Во время учебы в дублинском Тринити-колледже мой отец победил на Европейских межуниверситетских дебатах, он член почетного Общества королевских барристеров, чей девиз «Nolumus Mutari», то есть «Никаких перемен», и это отлично его характеризует. Я знаю о своем отце только то, о чем извещают мир грамоты и почетные свидетельства, висящие у него в кабинете. Раньше мне казалось, что он окружен ореолом великой тайны, в которую я однажды сумею проникнуть. Казалось, что я разгадаю его секрет и все вдруг обретет истинный смысл, и тогда, на закате его дней — когда он будет стариком, а я уважаемой, прекрасной, самостоятельной и преуспевающей дамой с потрясающим мужем и длиннющими стройными ногами, у которых будет лежать весь мир, — тогда мы наверстаем упущенное. Теперь я вижу, что никакой тайны нет, он просто устроен так, как устроен, а не любим мы друг друга потому, что ни единой своей частичкой не ощущаем взаимопонимания.
Стоя в дверях, я наблюдала, как он склонился над бумагами, низко сдвинув очки на нос. Ряды книжных полок протянулись вдоль дубовых стен его кабинета, стойкий запах пыли, кожи и сигар пропитал здесь все насквозь, хоть отец и бросил курить десять лет назад. Я испытала крошечный прилив нежности, вдруг увидев, как сильно он постарел.

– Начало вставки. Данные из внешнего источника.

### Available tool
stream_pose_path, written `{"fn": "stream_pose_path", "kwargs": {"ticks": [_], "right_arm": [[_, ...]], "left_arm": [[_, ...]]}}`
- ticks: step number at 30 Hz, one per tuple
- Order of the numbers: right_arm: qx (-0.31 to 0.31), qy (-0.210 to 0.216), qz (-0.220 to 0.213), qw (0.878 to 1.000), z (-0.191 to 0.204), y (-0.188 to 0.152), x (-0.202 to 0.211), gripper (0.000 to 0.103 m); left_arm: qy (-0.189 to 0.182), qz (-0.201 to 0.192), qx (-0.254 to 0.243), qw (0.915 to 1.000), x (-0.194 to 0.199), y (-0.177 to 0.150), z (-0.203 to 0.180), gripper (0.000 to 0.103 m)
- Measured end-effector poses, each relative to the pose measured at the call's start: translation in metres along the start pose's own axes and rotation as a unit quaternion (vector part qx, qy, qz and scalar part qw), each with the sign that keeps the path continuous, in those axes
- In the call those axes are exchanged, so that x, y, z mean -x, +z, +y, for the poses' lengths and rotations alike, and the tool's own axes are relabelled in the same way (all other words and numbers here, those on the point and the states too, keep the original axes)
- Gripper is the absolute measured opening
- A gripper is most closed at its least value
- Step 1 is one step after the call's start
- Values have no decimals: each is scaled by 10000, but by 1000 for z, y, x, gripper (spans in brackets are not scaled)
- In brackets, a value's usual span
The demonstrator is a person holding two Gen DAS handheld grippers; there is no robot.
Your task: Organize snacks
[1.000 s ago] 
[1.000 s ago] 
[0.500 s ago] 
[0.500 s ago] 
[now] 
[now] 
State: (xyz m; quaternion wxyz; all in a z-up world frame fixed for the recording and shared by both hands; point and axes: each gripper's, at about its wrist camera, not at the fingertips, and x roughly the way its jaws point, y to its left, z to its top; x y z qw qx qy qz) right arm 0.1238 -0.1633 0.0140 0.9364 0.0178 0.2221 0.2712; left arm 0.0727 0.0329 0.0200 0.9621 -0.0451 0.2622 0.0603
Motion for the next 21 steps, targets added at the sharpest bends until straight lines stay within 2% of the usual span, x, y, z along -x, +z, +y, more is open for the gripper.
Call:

Старики как дети — что-то в их манере вести себя вынуждает нас любить их, несмотря на то, что они равнодушны и эгоистичны. Какое-то время я стояла, присматриваясь и прислушиваясь к этой неожиданной нежности, и было бы уже нелогично просто развернуться и уйти, не говоря ни слова. Я кашлянула, а потом решилась легонько постучаться в открытую дверь, отчего целлофановая обертка букета громко зашуршала. Он не оторвался от бумаг. Я вошла в кабинет.